Wie sagte doch ein Professor auf einer Konferenz zum Thema Compliance provozierend: „Hätten wir mit so mancher Führungskraft privat zu tun, würden wir sie schnell als Psychopathen abtun.“ Was er damit meinte, ist die Tatsache, dass beruflicher Aufstieg in der Regel auch mit Mitarbeiterführung einhergeht – auch wenn so mancher Führungskraft dazu die psychologische Kompetenz fehlt. So dominieren zahlenorientierte Führungskräfte die Unternehmen, denen es vor allem um kurzfristigen Erfolg und Leistung geht. Ihr Hauptproblem, auch wenn sie analytisch geprägt sind, schnell denken und Projekte initiieren können: Sie sind ungeduldig, können nur schwer zuhören und interessieren sich weniger für die Umsetzung der Projekte. Förderung, Motivation und die Weiterentwicklung ihrer Mitarbeiter sind somit weniger ihr Ding.

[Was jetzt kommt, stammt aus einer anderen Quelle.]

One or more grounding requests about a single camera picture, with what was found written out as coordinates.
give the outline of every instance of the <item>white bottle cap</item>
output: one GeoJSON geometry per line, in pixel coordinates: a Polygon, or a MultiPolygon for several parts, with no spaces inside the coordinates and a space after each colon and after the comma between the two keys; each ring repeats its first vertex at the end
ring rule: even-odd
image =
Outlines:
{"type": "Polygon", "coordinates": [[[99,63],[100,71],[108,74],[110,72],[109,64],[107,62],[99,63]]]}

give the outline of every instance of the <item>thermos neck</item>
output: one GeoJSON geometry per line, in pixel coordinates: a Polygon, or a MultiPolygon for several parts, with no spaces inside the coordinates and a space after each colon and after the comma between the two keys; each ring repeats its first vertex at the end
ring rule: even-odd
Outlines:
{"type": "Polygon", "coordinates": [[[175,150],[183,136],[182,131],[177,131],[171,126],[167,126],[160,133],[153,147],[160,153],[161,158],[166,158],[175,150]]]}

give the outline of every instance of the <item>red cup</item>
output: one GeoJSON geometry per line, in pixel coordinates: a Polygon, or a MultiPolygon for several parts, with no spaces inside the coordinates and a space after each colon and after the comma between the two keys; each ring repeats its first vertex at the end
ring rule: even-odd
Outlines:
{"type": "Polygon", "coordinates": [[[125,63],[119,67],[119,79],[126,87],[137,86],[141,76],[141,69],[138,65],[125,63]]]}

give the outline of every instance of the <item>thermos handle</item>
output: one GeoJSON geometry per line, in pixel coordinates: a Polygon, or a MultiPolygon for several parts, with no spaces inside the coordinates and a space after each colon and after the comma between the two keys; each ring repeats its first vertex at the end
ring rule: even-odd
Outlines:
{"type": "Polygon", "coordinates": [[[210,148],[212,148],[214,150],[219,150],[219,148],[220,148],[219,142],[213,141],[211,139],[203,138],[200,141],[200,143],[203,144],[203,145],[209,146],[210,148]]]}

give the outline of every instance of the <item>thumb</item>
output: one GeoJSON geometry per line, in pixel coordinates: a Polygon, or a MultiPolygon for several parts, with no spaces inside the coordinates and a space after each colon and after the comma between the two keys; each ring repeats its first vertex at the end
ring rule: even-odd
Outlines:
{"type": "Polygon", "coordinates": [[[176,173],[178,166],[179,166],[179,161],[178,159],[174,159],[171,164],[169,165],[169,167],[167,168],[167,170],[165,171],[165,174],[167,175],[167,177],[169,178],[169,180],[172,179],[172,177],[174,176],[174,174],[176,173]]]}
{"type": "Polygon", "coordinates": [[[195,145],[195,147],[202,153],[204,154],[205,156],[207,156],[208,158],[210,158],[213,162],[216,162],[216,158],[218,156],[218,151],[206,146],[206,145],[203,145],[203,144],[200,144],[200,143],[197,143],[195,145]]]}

Führungskräfte können also, fehlt ihnen das Einfühlungsvermögen, auf ihr Umfeld zerstörerisch wirken. Manches Unternehmen trennt deshalb Aufstieg und Führung voneinander. Aufstieg muss nicht unbedingt mit Personalführung zusammenhängen. Mitarbeiter werden konsequent auf zukünftige Aufgaben vorbereitet. Passt es mit der Mitarbeiterführung nicht, so bekommen sie trotz allem die Möglichkeit, Karriere zu machen und aufzusteigen. Sie machen eine Fachkarriere, die von der Vergütung und dem Image den herkömmlichen Karrieren in nichts nachsteht.